Lines that contain the string "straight" are the ones to list; copy all of them from the records.

| Extracted entries |
####

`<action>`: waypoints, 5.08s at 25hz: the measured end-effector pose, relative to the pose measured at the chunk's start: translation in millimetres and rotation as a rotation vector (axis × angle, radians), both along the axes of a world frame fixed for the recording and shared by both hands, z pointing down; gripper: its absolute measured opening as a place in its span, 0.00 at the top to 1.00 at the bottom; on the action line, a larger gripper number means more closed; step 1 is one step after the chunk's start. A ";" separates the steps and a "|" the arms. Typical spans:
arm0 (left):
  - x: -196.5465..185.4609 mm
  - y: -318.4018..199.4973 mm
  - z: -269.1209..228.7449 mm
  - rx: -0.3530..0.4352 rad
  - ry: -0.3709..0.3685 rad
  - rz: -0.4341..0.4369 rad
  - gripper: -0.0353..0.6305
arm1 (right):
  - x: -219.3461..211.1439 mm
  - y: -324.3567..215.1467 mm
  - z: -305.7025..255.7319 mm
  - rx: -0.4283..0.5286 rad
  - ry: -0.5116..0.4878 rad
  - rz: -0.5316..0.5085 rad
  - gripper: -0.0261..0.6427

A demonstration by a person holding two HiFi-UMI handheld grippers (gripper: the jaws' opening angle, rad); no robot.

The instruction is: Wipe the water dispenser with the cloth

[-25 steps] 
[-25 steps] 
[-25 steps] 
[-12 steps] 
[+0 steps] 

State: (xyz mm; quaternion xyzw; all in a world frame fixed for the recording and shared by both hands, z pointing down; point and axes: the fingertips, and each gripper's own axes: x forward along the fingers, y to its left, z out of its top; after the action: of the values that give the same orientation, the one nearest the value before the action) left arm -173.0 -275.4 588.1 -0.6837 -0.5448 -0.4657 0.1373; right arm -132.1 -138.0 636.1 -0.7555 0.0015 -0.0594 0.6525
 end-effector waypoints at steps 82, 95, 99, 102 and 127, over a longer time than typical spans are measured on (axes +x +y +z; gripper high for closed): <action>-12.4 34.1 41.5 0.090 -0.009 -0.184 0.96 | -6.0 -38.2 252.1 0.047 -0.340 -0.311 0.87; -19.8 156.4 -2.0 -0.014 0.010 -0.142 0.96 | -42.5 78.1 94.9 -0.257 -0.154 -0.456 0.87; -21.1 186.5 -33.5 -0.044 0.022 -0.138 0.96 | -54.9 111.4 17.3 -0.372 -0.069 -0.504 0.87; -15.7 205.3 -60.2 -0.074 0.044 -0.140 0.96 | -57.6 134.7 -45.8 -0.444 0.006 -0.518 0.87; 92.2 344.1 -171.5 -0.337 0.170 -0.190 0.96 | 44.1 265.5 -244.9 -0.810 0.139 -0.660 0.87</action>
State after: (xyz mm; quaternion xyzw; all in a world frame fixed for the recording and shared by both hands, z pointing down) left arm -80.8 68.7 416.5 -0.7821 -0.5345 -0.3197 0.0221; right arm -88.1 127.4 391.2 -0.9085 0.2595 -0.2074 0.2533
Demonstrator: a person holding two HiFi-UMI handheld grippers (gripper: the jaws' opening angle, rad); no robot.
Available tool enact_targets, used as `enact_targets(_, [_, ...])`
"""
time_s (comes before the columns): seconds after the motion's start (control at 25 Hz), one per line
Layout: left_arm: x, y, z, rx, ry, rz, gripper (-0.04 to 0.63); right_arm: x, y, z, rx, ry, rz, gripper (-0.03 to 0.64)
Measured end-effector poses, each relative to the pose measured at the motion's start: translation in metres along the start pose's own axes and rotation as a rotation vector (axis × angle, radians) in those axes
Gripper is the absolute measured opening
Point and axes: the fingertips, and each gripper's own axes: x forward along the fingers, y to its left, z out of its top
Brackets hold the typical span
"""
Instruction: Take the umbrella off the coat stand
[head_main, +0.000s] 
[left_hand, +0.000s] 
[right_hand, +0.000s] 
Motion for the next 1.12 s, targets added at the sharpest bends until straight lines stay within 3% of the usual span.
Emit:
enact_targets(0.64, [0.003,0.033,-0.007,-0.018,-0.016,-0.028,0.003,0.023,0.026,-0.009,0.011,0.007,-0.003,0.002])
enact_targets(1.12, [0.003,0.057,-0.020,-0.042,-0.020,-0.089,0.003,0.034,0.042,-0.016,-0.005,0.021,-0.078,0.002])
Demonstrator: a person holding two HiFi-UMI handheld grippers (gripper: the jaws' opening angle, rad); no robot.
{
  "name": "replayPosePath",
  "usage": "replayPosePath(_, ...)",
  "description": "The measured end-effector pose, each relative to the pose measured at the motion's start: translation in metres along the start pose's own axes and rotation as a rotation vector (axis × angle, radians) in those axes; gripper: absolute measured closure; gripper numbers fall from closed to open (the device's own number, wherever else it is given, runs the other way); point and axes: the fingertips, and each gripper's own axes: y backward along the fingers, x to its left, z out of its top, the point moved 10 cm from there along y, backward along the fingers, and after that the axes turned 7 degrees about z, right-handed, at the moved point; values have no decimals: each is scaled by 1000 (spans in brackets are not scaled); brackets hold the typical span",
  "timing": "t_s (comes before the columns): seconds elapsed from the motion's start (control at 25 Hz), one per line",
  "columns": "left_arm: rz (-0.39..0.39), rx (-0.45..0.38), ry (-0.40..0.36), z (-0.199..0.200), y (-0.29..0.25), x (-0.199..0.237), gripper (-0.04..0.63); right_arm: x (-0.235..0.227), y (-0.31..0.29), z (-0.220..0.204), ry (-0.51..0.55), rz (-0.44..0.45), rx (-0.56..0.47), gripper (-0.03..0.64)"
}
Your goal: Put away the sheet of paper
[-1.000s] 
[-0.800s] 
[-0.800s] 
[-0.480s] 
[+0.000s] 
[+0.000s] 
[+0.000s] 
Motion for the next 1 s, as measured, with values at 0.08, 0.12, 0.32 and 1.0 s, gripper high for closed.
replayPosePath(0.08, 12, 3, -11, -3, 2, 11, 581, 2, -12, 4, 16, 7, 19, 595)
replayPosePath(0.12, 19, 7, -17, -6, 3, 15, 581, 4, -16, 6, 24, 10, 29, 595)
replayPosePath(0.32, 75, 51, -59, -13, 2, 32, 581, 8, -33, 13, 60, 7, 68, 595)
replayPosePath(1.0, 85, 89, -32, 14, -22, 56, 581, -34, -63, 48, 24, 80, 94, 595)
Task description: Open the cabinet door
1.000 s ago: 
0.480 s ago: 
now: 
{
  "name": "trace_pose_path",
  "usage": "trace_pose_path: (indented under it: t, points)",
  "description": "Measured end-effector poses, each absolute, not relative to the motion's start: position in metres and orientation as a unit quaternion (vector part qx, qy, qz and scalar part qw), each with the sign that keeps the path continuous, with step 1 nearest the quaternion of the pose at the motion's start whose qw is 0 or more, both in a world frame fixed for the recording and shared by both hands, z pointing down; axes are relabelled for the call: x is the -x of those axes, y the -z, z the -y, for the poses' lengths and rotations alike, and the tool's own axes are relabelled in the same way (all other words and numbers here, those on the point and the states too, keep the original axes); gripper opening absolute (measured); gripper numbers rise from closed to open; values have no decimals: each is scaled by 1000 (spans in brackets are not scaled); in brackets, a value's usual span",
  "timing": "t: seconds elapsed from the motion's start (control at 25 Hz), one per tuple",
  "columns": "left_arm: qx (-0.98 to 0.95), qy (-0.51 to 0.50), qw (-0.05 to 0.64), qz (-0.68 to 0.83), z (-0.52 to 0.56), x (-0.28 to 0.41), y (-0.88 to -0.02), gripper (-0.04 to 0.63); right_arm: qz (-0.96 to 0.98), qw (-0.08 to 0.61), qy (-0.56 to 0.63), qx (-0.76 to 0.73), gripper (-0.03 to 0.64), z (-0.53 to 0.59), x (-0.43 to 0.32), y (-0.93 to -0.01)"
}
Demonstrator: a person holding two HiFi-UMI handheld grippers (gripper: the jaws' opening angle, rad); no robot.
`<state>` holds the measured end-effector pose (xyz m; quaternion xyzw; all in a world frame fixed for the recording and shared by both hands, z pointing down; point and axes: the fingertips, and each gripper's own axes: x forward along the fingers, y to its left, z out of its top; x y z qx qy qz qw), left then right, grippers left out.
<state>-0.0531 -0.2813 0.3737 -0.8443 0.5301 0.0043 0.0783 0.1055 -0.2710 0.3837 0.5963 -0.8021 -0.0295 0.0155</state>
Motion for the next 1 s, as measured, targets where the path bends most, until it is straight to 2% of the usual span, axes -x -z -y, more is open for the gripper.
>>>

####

| Task output |
Motion for the next 1.12 s, targets added at the sharpest bends until straight lines stay within 3% of the usual span.
Motion for the next 1 s, as measured, targets where the path bends most, until it is straight to 2% of the usual span, axes -x -z -y, more is open for the gripper.

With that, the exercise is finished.